AIM OF THE TASK: The required answer is the count of lines in the records that contain "labels", with no other text.

====================

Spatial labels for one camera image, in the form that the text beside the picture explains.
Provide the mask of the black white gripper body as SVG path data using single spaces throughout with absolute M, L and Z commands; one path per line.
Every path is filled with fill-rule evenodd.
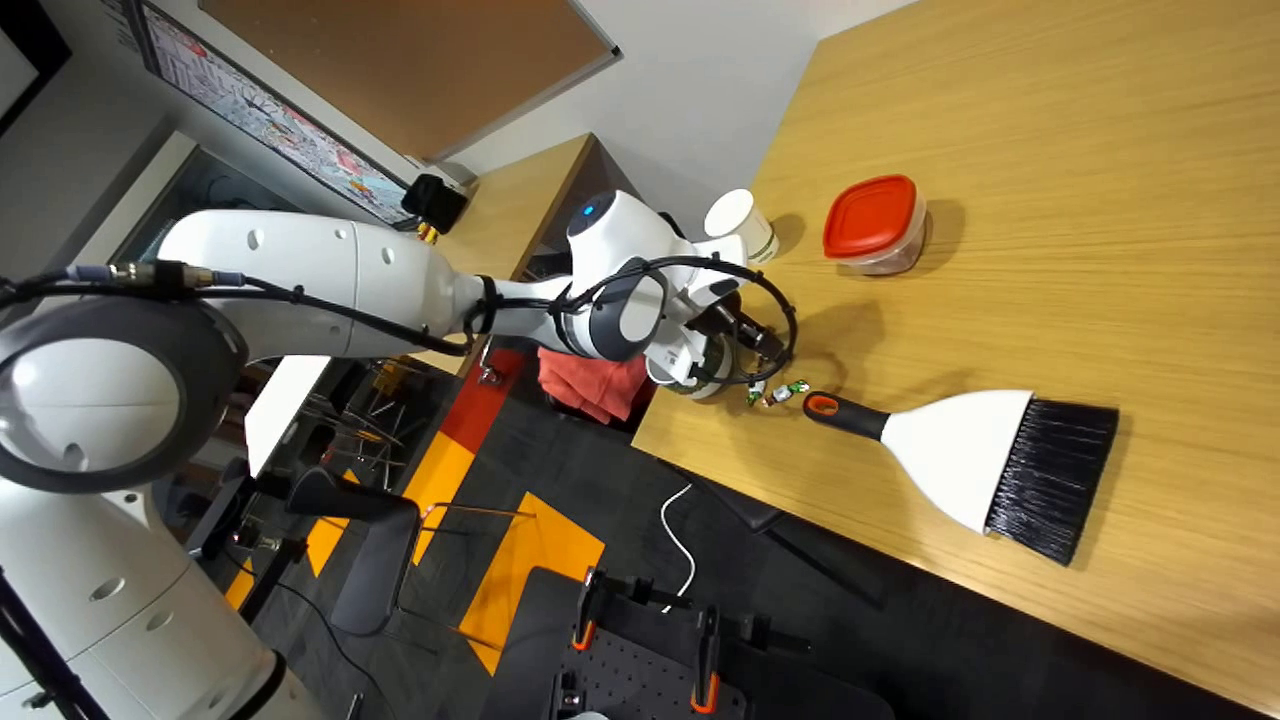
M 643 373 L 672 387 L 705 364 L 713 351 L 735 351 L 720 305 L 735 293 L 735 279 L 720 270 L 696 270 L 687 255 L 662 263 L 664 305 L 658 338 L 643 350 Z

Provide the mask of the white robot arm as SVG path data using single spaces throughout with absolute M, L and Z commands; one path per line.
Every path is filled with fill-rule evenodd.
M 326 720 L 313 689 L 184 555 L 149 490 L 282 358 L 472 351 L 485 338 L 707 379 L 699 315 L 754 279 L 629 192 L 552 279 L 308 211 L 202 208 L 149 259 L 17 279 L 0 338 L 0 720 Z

====================

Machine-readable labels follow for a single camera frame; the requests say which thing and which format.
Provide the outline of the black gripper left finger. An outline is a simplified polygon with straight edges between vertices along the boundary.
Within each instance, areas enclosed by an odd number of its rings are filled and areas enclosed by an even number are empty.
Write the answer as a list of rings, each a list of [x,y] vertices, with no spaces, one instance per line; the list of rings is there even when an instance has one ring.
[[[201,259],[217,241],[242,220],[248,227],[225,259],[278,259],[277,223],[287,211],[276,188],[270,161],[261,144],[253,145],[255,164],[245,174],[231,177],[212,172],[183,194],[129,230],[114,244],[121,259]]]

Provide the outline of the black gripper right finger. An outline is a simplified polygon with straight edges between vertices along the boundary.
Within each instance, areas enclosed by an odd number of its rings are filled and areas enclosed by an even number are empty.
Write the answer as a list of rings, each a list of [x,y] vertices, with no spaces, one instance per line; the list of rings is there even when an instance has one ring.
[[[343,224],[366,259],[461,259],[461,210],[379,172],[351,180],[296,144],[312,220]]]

====================

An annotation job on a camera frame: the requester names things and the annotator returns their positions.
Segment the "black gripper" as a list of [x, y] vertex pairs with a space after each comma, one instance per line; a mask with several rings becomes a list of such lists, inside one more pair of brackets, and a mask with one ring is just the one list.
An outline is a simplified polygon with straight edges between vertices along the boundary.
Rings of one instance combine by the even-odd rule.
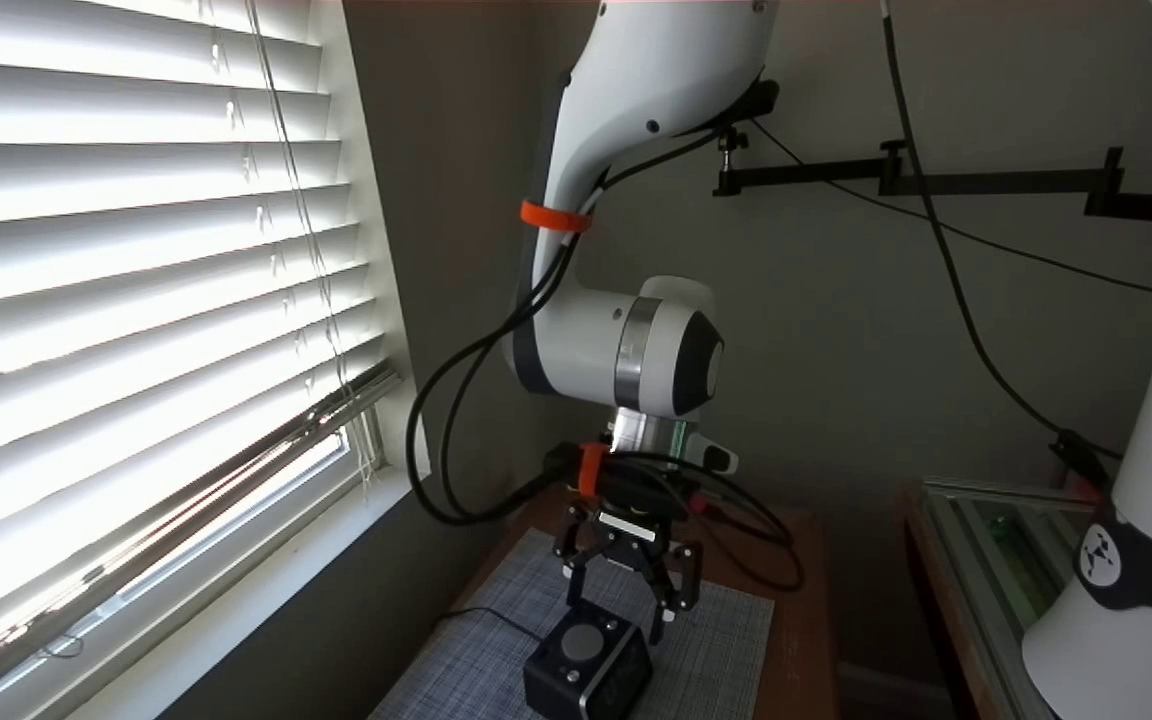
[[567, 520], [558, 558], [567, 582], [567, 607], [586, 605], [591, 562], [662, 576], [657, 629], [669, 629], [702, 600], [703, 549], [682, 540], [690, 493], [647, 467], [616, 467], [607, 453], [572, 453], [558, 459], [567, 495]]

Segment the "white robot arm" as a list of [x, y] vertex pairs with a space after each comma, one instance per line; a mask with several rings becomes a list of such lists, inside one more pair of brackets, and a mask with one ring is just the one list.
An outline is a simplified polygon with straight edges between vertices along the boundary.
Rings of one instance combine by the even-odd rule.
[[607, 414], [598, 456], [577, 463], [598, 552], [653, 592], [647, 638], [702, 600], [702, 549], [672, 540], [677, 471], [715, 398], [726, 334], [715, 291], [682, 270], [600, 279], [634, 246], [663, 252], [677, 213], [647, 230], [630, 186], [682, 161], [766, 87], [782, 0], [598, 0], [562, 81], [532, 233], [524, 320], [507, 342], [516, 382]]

====================

TASK OUTPUT: 2